## Information supplied
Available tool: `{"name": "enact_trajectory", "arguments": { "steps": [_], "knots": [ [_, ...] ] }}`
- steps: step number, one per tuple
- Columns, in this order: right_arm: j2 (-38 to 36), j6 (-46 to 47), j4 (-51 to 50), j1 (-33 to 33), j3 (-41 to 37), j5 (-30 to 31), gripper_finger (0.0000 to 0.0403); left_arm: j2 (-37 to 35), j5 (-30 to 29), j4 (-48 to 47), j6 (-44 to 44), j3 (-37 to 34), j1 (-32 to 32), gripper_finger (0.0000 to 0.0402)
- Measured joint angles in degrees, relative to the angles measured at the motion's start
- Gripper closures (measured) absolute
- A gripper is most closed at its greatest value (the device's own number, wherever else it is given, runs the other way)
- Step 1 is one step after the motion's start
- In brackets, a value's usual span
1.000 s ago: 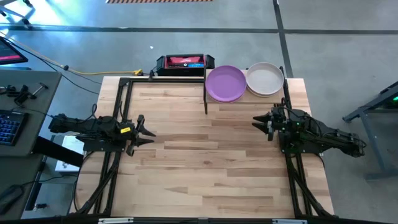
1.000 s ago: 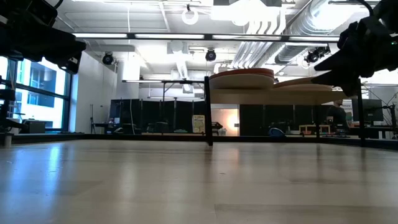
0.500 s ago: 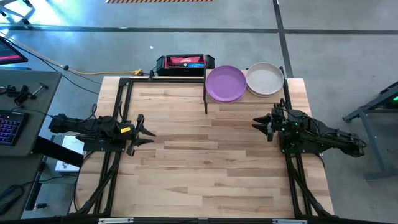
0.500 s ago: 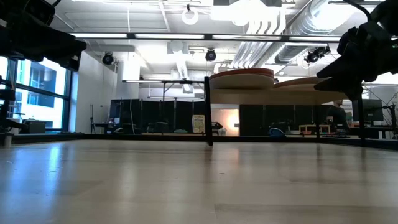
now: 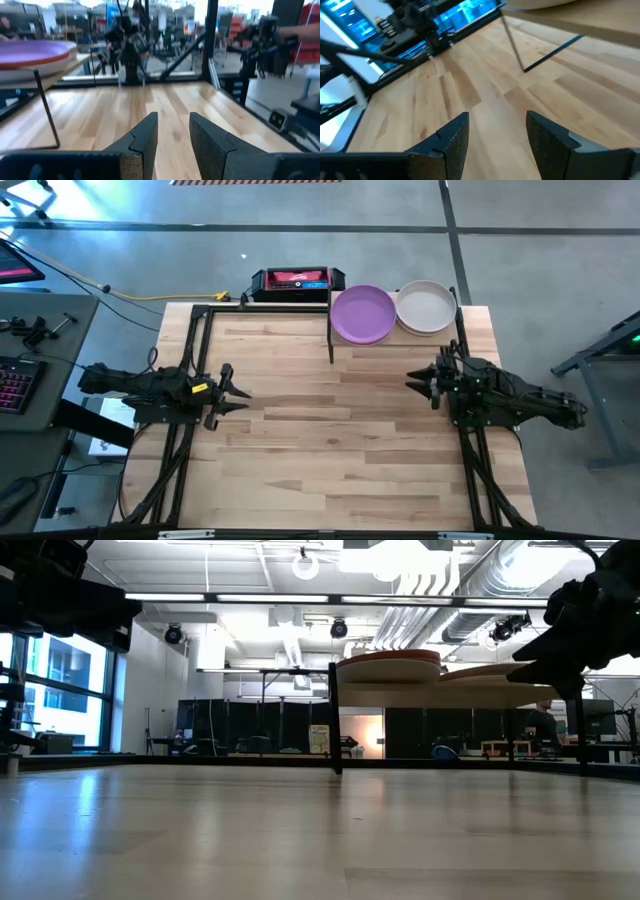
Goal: Place and stack plates onto a shelf
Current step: Return to Home Position
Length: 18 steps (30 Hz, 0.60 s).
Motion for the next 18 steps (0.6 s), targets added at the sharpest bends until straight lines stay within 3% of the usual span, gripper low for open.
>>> {"name": "enact_trajectory", "arguments": {
  "steps": [9, 18],
  "knots": [
    [0.0, 0.0, 0.0, 8.5, 0.0, 0.0, 0.0225, 0.3, 0.0, 1.6, 0.0, -0.8, 0.0, 0.0298],
    [0.3, 0.0, -0.2, 9.4, 0.0, 0.0, 0.0225, 0.3, 0.0, 1.6, 0.0, -0.8, 0.0, 0.0298]
  ]
}}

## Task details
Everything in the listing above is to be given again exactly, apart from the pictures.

## Answer below
Available tool: `{"name": "enact_trajectory", "arguments": { "steps": [_], "knots": [ [_, ...] ] }}`
- steps: step number, one per tuple
- Columns, in this order: right_arm: j2 (-38 to 36), j6 (-46 to 47), j4 (-51 to 50), j1 (-33 to 33), j3 (-41 to 37), j5 (-30 to 31), gripper_finger (0.0000 to 0.0403); left_arm: j2 (-37 to 35), j5 (-30 to 29), j4 (-48 to 47), j6 (-44 to 44), j3 (-37 to 34), j1 (-32 to 32), gripper_finger (0.0000 to 0.0402)
- Measured joint angles in degrees, relative to the angles measured at the motion's start
- Gripper closures (measured) absolute
- A gripper is most closed at its greatest value (the device's own number, wherever else it is given, runs the other way)
- Step 1 is one step after the motion's start
- In brackets, a value's usual span
1.000 s ago: 
1.000 s ago: 
0.500 s ago: 
0.500 s ago: 
now: 
Goal: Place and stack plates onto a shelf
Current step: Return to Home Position
Length: 18 steps (30 Hz, 0.60 s).
Motion for the next 18 steps (0.6 s), targets added at the sharpest bends until straight lines stay within 3% of the usual span, gripper low for open.
>>> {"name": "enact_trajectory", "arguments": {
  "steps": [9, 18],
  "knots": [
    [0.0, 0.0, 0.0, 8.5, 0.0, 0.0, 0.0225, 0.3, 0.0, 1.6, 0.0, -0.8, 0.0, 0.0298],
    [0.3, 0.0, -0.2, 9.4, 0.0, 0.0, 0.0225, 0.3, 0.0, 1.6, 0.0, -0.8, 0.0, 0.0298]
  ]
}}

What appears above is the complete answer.